Concernant la discipline des réflexes primitifs, il est assez facile pour un professionnel de tester la présence résiduelle d’un réflexe chez l’adulte. Ce sont des ergothérapeutes américains qui ont les premiers, dans les années 1980, commencé à adapter pour les adultes les tests de présence des réflexes primitifs réalisés par les médecins sur les bébés. En général, l’évaluation de la persistance d’un réflexe chez l’adulte est graduée sur une échelle de cinq points, entre la présence pleine et entière d’un réflexe jusqu’à son intégration complète⁸.
Les réflexes primitifs pourraient être considérés comme des marqueurs de la présence de AN‑Beige chez un individu. Dans ce cas, tester leur présence chez un adulte permettrait d’évaluer facilement l’état du niveau AN‑Beige.
Quand les réflexes primitifs et AN‑Beige se réactivent plus tard dans la vie
En Spirale Dynamique, on considère que des vMèmes anciens peuvent être réactivés si les conditions de vie le rendent nécessaire.
De même, c’est le cas pour les réflexes primitifs. Lorsque l’on glisse sur une plaque de verglas par exemple, l’information du déséquilibre est envoyée par l’oreille interne et le réflexe de Moro s’active, combiné avec le réflexe d’agrippement. Les bras s’ouvrent comme pour aller rechercher quelque chose à quoi se raccrocher. Heureusement, il s’agit d’une action réflexe très rapide, car le mouvement conscient volontaire serait trop lent à mettre en œuvre dans une telle situation⁸.
Parfois, un niveau d’existence en Spirale Dynamique se réactive de façon plus durable. Il est considéré que le niveau d’existence AN‑Beige peut réapparaître ultérieurement dans la vie, par exemple chez les personnes âgées atteintes de démence sénile de type Alzheimer.
Plusieurs études scientifiques¹⁰⁻¹¹⁻¹² montrent justement que certains réflexes primitifs, en particulier le réflexe paume-bouche, sont davantage présents chez les patients atteints de cette maladie, y compris à un stade précoce, deux ans avant son diagnostic¹⁰.
D’une manière plus générale, Fabien Chabreuil a fait l’hypothèse que les personnes âgées, vivant une période de vulnérabilité, réactiveraient certains vMèmes antérieurs, en particulier ceux s’inscrivant dans la thématique de sacrifice du soi. On peut imaginer que le vMème AN‑Beige serait également activé en cas de vulnérabilité ressentie sur la fin de vie, puisque ce vMème sert à assurer la sécurité et la survie.
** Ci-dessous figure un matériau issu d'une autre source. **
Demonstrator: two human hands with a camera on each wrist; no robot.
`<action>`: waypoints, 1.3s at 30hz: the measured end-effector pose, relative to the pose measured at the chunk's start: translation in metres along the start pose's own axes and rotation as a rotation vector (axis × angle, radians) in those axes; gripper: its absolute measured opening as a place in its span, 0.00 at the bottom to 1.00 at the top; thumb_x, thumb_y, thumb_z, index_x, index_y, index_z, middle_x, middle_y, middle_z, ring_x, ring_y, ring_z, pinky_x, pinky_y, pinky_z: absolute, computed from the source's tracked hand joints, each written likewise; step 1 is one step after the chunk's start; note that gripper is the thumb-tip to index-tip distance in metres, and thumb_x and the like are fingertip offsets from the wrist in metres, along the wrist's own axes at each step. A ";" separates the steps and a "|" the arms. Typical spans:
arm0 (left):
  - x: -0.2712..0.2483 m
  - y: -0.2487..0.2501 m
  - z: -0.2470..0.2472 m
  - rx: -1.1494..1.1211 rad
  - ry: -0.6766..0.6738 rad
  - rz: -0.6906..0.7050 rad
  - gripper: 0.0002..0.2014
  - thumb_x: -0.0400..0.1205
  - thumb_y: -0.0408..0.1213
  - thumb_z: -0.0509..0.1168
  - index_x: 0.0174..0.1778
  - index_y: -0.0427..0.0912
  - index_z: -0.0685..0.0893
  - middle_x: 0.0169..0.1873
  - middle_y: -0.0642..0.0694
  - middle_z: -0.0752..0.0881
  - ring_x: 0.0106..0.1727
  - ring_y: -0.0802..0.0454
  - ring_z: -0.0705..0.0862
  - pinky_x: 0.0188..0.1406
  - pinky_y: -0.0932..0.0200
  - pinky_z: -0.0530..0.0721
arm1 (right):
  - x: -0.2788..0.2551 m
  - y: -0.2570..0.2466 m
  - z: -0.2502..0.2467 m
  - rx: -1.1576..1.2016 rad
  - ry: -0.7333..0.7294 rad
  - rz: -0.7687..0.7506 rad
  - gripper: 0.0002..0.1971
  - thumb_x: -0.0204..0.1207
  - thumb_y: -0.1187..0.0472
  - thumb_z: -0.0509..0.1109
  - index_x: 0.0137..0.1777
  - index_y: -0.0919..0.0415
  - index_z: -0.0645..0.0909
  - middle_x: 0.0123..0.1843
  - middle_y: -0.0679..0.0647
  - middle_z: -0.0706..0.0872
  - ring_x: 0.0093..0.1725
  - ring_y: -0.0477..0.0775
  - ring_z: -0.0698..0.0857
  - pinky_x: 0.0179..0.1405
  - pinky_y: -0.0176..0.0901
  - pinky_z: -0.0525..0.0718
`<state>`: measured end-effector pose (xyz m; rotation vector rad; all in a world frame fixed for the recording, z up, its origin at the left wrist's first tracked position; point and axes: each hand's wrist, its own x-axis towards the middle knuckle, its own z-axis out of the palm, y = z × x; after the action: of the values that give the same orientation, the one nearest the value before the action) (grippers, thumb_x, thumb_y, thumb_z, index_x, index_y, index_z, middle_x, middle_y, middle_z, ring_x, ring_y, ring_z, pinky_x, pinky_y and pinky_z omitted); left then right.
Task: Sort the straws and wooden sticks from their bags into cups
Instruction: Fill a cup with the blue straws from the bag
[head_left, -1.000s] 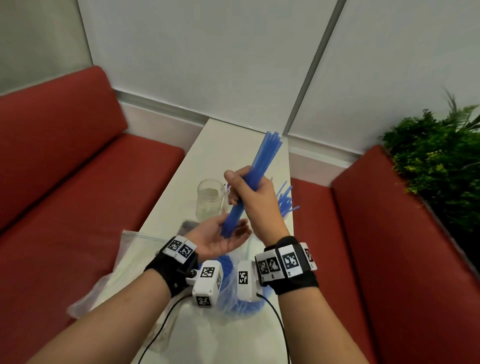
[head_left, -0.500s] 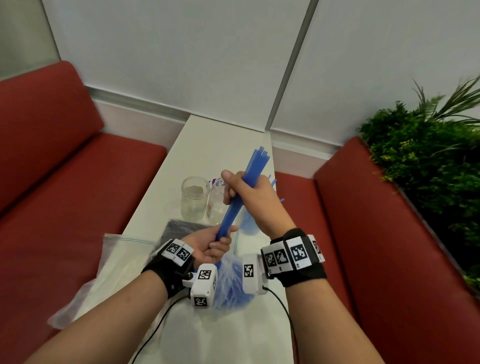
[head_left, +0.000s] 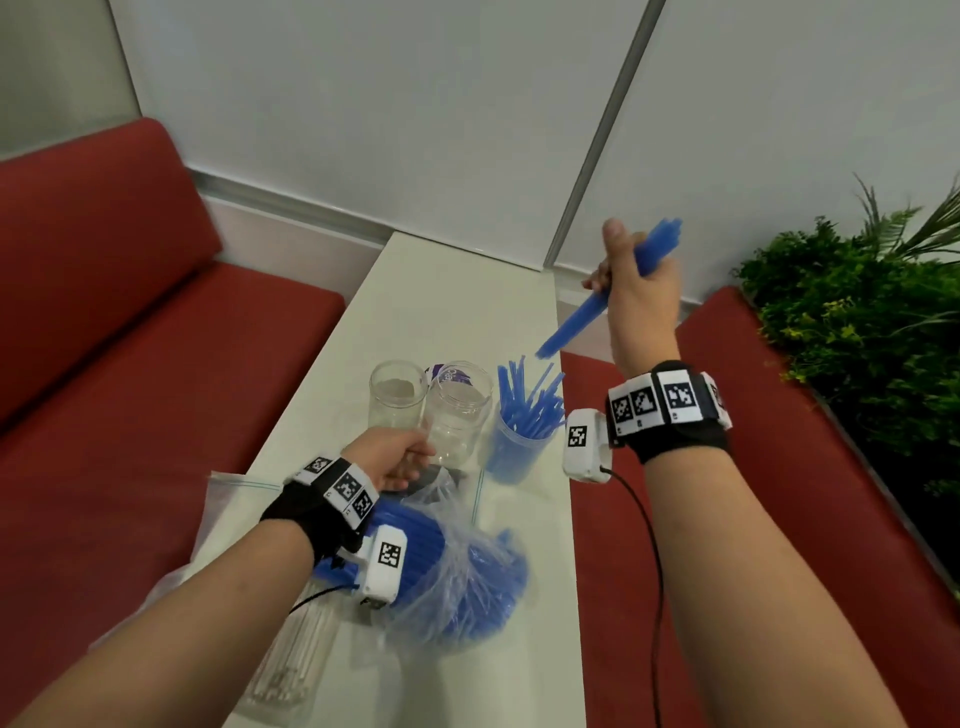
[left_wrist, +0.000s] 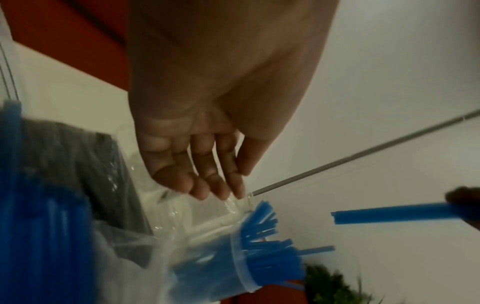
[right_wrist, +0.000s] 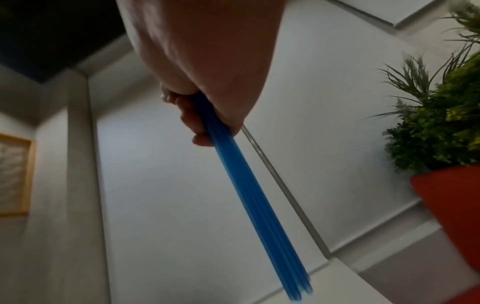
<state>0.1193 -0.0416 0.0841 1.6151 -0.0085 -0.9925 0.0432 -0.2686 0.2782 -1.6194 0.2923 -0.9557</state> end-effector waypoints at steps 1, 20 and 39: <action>0.002 -0.005 -0.002 0.098 0.026 -0.001 0.12 0.85 0.40 0.65 0.44 0.35 0.88 0.35 0.43 0.86 0.28 0.52 0.78 0.27 0.60 0.75 | 0.004 0.011 0.000 -0.034 0.040 0.015 0.21 0.84 0.47 0.73 0.29 0.47 0.76 0.25 0.45 0.76 0.27 0.48 0.76 0.42 0.52 0.82; 0.037 -0.065 -0.008 1.532 -0.146 -0.004 0.27 0.70 0.38 0.78 0.62 0.46 0.75 0.62 0.43 0.82 0.59 0.42 0.85 0.58 0.46 0.84 | -0.003 0.186 -0.008 -0.295 0.115 0.244 0.08 0.79 0.52 0.78 0.46 0.50 0.82 0.40 0.55 0.90 0.38 0.45 0.89 0.40 0.30 0.83; 0.031 -0.071 0.004 1.669 -0.181 0.077 0.30 0.72 0.50 0.77 0.69 0.49 0.76 0.64 0.42 0.81 0.63 0.39 0.83 0.60 0.46 0.85 | -0.110 0.138 0.051 -0.480 -0.496 0.087 0.11 0.89 0.59 0.64 0.65 0.45 0.82 0.50 0.51 0.91 0.52 0.54 0.90 0.52 0.45 0.89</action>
<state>0.1017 -0.0376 0.0090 2.9023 -1.3091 -1.0694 0.0507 -0.2021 0.1073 -2.2001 0.2542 -0.4037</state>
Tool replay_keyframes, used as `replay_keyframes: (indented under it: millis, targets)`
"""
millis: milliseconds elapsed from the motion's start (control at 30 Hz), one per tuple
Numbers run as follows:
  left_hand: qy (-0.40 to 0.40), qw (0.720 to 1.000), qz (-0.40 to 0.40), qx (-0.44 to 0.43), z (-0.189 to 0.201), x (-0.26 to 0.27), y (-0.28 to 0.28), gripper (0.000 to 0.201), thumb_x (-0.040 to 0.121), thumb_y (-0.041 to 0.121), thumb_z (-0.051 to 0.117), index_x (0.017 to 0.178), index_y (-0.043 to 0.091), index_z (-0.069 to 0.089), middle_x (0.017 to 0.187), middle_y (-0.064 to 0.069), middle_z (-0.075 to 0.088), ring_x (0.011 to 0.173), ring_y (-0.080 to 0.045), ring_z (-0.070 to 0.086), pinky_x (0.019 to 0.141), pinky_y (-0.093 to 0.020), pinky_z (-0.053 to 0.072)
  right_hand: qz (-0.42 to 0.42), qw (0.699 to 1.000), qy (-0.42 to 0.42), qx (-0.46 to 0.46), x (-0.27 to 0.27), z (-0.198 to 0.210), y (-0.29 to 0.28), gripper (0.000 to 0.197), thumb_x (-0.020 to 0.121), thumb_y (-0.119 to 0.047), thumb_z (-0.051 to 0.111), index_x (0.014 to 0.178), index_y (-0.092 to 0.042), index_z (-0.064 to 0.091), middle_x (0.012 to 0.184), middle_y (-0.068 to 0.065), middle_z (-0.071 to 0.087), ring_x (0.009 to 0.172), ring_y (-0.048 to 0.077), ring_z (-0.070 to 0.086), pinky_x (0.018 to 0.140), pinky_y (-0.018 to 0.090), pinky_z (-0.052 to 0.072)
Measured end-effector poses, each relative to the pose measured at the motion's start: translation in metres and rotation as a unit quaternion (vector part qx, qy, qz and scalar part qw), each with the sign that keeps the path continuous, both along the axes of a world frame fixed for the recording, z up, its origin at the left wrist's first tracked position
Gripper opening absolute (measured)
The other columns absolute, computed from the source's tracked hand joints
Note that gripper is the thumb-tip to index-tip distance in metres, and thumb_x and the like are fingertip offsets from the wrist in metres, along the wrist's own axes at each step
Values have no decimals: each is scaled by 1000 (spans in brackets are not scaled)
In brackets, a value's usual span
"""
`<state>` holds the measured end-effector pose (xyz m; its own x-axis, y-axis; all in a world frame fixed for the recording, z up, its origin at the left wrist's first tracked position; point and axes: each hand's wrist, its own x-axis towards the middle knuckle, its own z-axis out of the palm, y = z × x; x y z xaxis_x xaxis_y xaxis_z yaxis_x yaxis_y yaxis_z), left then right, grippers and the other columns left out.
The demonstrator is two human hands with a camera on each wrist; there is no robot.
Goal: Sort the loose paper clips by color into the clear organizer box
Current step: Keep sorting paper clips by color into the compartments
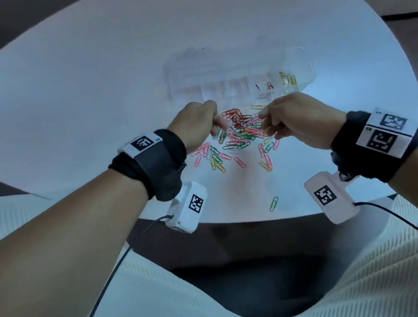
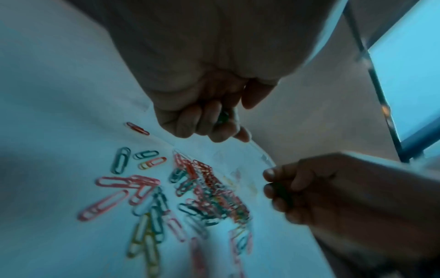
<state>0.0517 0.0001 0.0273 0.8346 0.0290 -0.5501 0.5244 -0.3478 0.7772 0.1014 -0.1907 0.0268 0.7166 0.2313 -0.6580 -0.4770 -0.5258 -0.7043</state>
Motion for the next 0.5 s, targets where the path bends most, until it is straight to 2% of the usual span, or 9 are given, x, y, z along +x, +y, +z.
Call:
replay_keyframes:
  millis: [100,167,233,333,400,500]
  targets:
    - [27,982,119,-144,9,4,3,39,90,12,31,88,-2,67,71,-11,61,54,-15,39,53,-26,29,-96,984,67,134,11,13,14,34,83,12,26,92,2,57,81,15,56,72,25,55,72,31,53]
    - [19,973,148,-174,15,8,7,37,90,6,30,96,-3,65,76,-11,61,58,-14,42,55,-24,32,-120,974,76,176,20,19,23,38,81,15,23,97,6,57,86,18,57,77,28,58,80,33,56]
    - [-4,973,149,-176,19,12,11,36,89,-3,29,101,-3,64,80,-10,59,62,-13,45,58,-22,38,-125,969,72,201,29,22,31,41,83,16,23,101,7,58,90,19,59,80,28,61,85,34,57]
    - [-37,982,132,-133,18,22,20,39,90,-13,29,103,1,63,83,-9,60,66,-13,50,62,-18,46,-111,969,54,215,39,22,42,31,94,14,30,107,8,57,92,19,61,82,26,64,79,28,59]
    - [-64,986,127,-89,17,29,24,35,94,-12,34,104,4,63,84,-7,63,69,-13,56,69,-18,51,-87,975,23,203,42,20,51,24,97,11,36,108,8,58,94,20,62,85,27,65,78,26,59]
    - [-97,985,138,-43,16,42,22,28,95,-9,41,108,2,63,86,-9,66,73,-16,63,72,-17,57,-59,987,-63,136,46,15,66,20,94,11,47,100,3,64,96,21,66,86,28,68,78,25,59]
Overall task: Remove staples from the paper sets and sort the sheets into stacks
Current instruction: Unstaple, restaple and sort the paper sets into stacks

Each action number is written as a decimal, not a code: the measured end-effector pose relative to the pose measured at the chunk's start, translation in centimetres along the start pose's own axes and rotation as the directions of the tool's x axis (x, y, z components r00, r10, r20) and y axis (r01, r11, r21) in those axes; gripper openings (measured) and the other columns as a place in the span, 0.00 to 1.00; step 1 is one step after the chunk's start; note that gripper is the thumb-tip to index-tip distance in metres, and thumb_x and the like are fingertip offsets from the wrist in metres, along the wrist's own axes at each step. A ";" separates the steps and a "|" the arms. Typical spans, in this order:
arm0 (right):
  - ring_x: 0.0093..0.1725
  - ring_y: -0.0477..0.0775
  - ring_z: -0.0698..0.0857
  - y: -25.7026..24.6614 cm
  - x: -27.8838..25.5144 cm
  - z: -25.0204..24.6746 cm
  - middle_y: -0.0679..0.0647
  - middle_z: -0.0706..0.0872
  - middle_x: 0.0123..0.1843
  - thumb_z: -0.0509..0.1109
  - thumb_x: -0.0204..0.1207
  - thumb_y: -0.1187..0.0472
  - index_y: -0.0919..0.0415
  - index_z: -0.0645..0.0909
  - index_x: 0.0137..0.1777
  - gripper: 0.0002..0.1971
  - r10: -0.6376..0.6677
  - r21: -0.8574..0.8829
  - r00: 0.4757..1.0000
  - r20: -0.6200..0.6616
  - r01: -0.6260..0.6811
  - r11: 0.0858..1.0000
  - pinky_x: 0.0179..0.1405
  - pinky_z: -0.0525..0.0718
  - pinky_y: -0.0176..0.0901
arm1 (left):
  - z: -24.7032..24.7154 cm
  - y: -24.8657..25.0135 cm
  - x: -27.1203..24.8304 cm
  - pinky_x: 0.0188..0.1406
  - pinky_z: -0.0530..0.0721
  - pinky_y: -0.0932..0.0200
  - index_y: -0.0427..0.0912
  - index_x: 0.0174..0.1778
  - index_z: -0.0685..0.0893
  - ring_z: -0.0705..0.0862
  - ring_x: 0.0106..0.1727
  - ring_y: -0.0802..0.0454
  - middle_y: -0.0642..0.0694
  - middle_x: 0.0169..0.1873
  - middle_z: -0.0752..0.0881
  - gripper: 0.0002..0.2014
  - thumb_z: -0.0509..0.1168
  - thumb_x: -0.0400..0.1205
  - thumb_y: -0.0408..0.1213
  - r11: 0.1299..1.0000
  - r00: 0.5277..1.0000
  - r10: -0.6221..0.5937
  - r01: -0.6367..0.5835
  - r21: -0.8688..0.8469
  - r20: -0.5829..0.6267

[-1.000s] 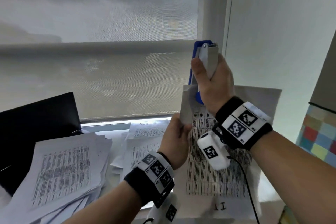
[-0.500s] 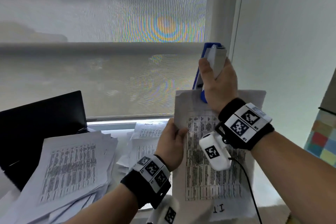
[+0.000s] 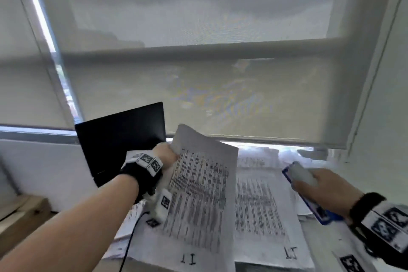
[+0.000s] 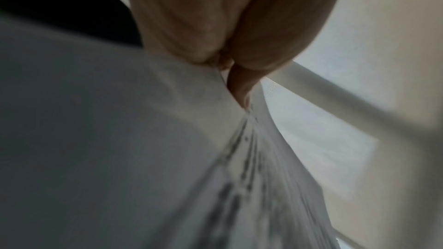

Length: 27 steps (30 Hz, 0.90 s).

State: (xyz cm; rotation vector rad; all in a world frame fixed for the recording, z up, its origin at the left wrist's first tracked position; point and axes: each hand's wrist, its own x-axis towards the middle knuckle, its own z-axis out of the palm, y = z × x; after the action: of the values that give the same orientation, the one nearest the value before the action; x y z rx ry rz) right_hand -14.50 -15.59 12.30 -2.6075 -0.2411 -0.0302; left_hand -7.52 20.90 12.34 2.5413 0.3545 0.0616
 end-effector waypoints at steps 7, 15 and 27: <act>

Justement, une étude de 2006 menée à l’université de Maastricht auprès de quatre cent soixante-dix participants vieillissant normalement a montré que la prévalence, l’amplitude et la persistance de la plupart de neuf réflexes primitifs étudiés augmentaient, trois ans après leur première évaluation, sans lien avec un déclin cognitif.
Dans le modèle de la Spirale Dynamique, d’autres situations sont mentionnées comme pouvant réactiver AN‑Beige : « Des personnes vivant des situations extrêmes peuvent aussi revenir en arrière sur la Spirale Dynamique jusqu’au niveau AN‑Beige. Ce peut être le cas pour des soldats sur des champs de bataille, des réfugiés comme ceux du Darfour, voire des sans-abri après des années passées isolés dans la rue. Ces gens gardent des éléments des vMèmes qu’ils avaient vécus auparavant, mais la problématique de la survie passe alors pour eux au premier plan¹. »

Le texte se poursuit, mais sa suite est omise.